ああ、段段、息苦しくなってきた。手術の時、全身麻酔を掛けられる、あのいよいよ麻酔が効き始め、胸が痛いような苦しいような切ないような、そう、まるで身体がコンクリートかゴムの塊になってしまったような、もしかしたら、このまま息絶えてしまうんじゃないかと思えてしまうような、あの末期の恐怖感と同じだった。
世界が真っ暗になった。世界がハトで一杯だ。ハトが平和のシンボルだなんて、一体、誰が言ったんだ。奴らは、存在するだけで、恐怖の的、世界を奈落の底に突き落とす悪魔の手先じゃないか!
ついには意識も朧になってしまった。
いいんだ。どうせ、会社も首になるに決まっている。借金で首が回らない。
この小春日和の公園であの世へ旅立つのも一興だ。鳥に囲まれて、きっと、せめてもの最後の慰めに天国へ運ばれていくに違いない。
碌でもない奴だからって、骨になるまで啄ばまれてお終いってことにはならないだろう…。
絶命ギリギリの瞬間だった。また、チュンチュンという鳴き声が聞えてきた。意識が朦朧としているから幻覚に襲われているのだろうか。そうだ、そうに違いない。
だけど、聴き直してみると、それはチュッチュという音だった。朝、叩き起こされた音。その音が近寄ってきたかと思うと、ハト達は羽を思いっきりばたつかせてみんな飛び去っていった。
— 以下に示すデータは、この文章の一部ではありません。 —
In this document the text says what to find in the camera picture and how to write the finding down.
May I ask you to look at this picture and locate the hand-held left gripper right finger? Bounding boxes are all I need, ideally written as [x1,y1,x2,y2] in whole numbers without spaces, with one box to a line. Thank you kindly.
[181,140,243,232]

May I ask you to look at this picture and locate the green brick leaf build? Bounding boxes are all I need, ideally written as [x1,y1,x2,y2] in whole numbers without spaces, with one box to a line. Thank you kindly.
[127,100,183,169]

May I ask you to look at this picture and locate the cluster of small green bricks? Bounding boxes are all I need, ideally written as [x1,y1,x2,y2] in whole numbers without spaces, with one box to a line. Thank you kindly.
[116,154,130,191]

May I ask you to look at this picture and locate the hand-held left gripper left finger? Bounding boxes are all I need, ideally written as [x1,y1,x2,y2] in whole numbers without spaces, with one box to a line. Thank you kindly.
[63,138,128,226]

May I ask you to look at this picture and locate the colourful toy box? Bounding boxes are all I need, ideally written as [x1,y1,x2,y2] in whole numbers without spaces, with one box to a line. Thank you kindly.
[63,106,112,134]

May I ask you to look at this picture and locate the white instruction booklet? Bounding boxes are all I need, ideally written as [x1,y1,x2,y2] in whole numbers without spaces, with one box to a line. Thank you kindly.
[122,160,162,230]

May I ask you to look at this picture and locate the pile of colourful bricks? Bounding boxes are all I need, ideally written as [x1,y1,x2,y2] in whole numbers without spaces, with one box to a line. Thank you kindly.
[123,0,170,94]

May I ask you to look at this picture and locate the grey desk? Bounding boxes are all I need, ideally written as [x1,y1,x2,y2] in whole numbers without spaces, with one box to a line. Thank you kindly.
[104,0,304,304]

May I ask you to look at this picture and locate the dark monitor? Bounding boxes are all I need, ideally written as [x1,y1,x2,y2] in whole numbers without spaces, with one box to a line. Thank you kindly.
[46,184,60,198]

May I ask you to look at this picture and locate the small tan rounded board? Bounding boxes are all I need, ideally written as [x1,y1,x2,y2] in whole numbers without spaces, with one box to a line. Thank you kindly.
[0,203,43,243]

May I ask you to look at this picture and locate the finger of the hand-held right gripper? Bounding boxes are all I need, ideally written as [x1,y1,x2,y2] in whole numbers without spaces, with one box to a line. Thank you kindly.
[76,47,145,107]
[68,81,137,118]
喧騒が立ち消えたあとには、チュッチュという音を鳴らす男女がいるだけ。
なんだか狐に抓まれたような心境のまま、部屋に戻った。
憎たらしいやつ等だったけど、助けられたんだから、感謝しないといけないのか…。
そんな複雑な胸中のまま、部屋に戻ったら、驚愕の現実が待っていた。
部屋の中からハト達の喧しい鳴き声。ドアを開けると、部屋の中はハトだらけ。
ああ、窓を開けっ放しで出かけたから、やつ等、今度は部屋の中で餌を待っていたというわけだ。
仕方なかった。ボクは、自分が餌になることに決めた。